Maintenant que l’on connaît ses règles, il est légitime de se demander dans quelle mesure on doit les prendre en compte. De la même façon qu’à Vegas, il est évident que si ce qui se passe sur /b/ reste sur /b/, c’est qu’il y a une raison. Tout d’abord, les personnes qui parlent de /b/ ne comprennent pas souvent de quoi elles parlent. Ces personnes oublient qu’Internet, ou plutôt que les différentes communautés qui le peuplent, ont vécu avant qu’ils n’arrivent. On ne peut pas impunément prétendre connaître un outil, et l’utiliser. On peut mettre le pied dans le plat, mais il vaut mieux observer avant de parler. C’est ce que Markhy explique très bien. Dès que les OFFline, comme il les appelle, arrivent, ils ruinent l’ambiance. Ce mal étrange a été diagnostiqué comme le “cancer qui tue /b/“.

Alors face à cette maladie mortelle, que faire ? Il est certain que de parler de 4chan le rend plus mainstream. Comme l’explique Camille Paloque-Berges, chercheur à Paris 8, “accompagner la visibilité de 4chan, c’est aussi aider à sa légitimation, et donc altérer son pouvoir subversif“. Il faut donc savoir ce qu’on veut.

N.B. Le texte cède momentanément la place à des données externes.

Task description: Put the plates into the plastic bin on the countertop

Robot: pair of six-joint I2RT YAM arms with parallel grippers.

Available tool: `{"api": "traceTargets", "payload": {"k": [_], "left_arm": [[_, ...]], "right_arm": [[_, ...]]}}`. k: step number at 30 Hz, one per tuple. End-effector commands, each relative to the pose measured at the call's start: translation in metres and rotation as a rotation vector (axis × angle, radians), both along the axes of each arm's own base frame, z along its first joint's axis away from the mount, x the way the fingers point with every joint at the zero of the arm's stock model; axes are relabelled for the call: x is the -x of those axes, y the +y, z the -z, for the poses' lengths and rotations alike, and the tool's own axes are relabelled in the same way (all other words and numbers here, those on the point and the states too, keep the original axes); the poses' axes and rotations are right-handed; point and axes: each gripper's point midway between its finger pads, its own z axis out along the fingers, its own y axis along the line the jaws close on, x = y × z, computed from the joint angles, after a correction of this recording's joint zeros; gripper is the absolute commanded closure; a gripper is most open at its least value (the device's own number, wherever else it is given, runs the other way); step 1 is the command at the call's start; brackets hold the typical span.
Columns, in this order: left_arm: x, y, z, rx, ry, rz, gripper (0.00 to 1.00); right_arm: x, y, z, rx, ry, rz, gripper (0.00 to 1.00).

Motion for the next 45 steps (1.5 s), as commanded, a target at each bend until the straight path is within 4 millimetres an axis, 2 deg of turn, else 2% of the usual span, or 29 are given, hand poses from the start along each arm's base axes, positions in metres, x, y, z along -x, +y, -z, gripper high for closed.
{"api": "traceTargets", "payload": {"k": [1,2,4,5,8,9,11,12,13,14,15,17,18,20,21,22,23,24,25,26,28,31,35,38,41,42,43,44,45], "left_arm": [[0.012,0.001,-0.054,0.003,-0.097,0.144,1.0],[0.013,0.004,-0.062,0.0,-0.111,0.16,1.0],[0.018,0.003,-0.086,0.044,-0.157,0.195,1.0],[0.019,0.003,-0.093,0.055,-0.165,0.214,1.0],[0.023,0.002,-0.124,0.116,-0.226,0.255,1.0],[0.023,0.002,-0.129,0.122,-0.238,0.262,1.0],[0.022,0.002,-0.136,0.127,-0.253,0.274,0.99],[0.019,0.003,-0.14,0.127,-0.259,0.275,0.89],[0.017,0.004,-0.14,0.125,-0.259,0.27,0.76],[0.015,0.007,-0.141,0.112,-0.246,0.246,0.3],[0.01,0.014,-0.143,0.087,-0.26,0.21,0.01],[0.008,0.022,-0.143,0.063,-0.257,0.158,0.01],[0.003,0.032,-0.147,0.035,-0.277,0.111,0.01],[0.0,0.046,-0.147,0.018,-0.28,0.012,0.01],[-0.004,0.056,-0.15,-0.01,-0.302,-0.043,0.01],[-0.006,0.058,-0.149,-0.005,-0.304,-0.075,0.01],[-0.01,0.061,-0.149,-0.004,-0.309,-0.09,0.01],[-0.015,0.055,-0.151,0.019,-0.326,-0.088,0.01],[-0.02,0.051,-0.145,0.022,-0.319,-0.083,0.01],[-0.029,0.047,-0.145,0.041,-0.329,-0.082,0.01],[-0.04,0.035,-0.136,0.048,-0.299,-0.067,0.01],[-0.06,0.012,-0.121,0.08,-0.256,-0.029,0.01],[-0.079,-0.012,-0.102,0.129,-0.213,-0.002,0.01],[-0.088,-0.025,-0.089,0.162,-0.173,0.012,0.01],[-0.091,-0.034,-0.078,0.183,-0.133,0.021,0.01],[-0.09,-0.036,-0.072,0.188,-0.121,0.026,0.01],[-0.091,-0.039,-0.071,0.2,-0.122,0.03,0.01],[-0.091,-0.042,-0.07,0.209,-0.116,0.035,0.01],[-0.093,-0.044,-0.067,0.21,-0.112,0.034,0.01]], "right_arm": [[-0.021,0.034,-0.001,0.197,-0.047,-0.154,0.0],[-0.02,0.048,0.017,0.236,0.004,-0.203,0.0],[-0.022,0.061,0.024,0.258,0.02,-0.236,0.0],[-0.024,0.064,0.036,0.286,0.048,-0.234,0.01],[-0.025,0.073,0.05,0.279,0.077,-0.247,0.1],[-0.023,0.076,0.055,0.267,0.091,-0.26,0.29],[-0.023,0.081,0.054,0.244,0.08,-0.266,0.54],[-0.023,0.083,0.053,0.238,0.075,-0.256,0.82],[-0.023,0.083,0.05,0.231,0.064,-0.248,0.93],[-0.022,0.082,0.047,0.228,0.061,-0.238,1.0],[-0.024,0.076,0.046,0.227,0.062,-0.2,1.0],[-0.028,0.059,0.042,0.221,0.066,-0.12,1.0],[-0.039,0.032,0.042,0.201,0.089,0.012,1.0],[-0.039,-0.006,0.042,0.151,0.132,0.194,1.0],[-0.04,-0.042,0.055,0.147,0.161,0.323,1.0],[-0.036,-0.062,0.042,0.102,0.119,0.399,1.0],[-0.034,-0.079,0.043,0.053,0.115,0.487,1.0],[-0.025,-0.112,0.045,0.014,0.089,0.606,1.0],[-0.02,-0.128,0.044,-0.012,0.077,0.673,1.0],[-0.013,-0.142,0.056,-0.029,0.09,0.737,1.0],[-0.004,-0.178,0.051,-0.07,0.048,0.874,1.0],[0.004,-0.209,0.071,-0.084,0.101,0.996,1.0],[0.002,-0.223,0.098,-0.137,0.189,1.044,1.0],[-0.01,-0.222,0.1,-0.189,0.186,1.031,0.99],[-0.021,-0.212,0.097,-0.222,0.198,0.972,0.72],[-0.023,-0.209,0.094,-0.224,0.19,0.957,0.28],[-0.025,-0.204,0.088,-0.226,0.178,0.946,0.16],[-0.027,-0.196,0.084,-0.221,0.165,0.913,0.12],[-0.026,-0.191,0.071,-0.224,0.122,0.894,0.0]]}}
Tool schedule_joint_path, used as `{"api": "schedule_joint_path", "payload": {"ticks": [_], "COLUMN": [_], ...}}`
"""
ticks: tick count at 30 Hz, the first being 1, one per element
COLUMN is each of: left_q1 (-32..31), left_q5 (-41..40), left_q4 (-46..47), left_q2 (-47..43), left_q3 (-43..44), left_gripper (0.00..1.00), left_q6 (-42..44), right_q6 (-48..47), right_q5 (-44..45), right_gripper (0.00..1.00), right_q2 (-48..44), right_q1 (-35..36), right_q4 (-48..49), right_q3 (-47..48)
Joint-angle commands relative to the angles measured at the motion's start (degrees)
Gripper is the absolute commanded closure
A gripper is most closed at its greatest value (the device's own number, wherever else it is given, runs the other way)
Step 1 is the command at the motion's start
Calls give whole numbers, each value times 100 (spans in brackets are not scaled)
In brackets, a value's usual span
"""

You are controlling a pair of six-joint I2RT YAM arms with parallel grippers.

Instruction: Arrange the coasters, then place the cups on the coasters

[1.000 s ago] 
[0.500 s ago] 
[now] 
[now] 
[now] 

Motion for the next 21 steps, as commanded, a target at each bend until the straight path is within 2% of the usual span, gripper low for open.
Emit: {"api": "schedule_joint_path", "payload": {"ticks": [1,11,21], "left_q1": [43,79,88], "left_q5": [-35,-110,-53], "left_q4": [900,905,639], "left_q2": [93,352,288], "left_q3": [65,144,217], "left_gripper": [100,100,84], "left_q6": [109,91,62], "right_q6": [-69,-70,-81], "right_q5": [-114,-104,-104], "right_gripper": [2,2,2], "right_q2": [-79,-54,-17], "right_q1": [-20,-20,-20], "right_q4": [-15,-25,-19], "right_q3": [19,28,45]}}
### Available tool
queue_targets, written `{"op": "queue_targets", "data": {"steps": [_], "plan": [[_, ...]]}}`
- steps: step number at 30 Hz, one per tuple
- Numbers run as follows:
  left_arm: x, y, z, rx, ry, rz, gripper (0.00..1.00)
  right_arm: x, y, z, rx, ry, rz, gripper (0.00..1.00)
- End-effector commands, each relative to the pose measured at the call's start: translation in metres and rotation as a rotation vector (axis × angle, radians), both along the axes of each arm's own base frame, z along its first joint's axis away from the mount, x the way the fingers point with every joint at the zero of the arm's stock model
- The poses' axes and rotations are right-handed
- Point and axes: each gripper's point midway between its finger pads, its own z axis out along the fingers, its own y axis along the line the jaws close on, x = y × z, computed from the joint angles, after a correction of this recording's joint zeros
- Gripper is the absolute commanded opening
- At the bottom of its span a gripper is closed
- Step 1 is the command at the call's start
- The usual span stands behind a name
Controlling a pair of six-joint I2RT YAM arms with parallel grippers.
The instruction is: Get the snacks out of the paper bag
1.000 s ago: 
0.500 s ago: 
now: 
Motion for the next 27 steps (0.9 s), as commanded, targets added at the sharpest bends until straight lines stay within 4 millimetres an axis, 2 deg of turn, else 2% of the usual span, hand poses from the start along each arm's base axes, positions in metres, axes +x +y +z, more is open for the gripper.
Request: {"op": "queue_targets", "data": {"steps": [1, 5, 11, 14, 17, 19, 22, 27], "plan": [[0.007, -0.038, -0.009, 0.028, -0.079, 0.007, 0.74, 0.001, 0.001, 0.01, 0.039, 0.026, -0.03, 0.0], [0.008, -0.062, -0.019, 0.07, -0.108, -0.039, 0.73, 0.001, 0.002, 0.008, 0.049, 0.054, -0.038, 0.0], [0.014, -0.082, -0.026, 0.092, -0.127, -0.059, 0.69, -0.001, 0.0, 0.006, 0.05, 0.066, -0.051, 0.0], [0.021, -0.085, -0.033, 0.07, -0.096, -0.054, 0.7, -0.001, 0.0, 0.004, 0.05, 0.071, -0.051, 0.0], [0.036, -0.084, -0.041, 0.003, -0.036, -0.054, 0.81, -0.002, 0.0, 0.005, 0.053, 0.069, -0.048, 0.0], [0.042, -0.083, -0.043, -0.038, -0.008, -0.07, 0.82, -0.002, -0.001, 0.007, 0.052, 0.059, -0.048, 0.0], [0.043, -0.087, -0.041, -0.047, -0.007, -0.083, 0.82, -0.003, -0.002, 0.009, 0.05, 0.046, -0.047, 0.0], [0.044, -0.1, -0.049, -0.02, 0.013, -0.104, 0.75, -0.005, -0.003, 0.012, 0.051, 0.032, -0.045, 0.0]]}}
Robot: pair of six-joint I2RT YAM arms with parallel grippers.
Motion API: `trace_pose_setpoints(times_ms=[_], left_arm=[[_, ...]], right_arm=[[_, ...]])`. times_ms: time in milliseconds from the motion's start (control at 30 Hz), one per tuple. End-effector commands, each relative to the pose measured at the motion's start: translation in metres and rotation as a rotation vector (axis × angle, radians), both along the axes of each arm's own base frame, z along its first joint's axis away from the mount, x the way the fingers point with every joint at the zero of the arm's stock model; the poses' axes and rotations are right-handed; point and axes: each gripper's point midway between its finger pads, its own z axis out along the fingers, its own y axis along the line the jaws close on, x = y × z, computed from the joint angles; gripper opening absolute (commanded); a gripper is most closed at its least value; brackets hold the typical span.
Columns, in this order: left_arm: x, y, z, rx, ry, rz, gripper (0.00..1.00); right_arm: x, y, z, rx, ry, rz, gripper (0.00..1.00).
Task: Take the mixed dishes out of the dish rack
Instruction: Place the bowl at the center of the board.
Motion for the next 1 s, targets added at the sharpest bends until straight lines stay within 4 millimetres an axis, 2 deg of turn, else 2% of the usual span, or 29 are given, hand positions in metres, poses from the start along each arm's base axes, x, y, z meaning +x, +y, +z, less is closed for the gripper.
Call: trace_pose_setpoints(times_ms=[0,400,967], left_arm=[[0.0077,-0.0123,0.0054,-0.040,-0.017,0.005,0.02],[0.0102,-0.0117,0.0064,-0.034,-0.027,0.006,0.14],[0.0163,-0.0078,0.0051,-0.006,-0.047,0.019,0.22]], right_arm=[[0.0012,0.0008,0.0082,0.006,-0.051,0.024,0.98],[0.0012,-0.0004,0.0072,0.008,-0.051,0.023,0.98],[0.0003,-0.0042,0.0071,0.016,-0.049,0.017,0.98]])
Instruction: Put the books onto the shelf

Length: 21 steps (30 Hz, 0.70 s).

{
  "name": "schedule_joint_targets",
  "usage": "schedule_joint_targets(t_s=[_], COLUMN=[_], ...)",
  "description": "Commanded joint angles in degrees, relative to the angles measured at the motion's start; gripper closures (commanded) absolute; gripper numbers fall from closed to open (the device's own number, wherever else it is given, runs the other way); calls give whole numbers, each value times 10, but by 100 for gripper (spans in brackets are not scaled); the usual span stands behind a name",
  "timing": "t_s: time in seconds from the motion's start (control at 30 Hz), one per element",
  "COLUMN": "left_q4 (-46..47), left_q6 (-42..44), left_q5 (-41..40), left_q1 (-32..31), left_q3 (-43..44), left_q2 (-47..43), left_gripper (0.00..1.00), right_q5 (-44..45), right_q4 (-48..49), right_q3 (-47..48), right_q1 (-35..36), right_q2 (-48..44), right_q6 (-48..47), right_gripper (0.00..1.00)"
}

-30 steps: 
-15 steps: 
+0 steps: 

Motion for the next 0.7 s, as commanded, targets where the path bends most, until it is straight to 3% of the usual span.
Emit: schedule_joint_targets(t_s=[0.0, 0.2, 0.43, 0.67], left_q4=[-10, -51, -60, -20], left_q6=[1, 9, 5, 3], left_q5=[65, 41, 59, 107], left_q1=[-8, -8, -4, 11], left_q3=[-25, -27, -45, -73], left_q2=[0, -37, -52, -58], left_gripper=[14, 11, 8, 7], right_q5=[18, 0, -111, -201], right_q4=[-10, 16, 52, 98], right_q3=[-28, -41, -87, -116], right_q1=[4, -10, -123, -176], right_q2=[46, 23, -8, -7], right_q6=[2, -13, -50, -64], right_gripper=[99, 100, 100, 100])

Je ne parlerai donc pas de ce qui se passe sur 4chan. Cela ne m’appartient pas, pas plus qu’à qui que ce soit d’autre et surtout cela a été fait ailleurs. C’est un bien communautaire, c’est un immense bac à sable où les chats n’hésitent pas à poser leur merde. Et lorsqu’un château de sable est assez intéressant et commence à être copié, il passe par l’usine à mème et acquiert petit à petit le rang de mème important. Le contenu autrefois fermé de ces espaces de liberté est petit à petit dévoilé par les réseaux sociaux. Cela permet de constituer une mémoire de /b/, d’extraire l’image de 4chan de son destin très éphémère. Parce qu’au delà de  la 15e page, les messages de /b/ ne sont plus visibles. Et même si certains disposent des archives, l’intérêt de 4chan est qu’il se joue dans l’instant. Parce que le fait que l’on puisse y faire des choses de manière anonyme et sans que ça reste définitivement sur Internet ajoute une énorme émulation entre les membres. Pour du contenu de qualité.

Ce que l’on peut retenir, c’est le rôle de 4chan. Toujours selon Camille Paloque-Berges :

le côté futile, provocateur, trash, etc. [de 4chan] est très important pour mettre en perspective le net comme espace positif de l’utile, des libertés, de la “démocratisation”, etc. Non pas que 4chan soit l’inverse de l’Internet “positif”, mais son miroir déformant dans un certain sens.